Line by line, return the listing exactly, without any of the images.

== Segment start ==

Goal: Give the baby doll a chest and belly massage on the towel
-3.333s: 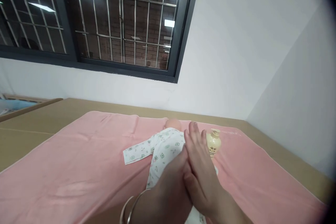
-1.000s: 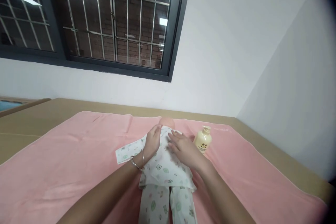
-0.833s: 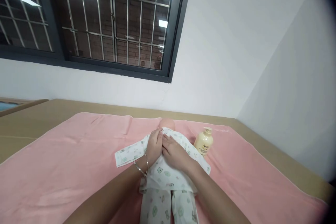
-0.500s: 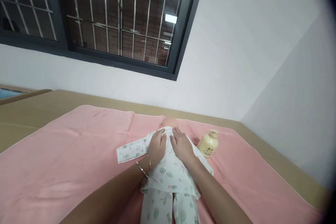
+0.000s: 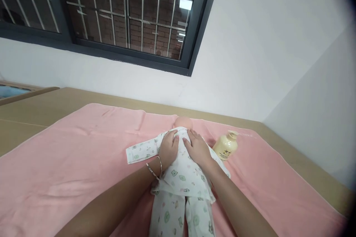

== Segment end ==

YOUR RESPONSE:
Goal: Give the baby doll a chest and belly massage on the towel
-3.333s: 
-1.000s: 
-0.833s: 
-0.500s: 
+0.000s: 

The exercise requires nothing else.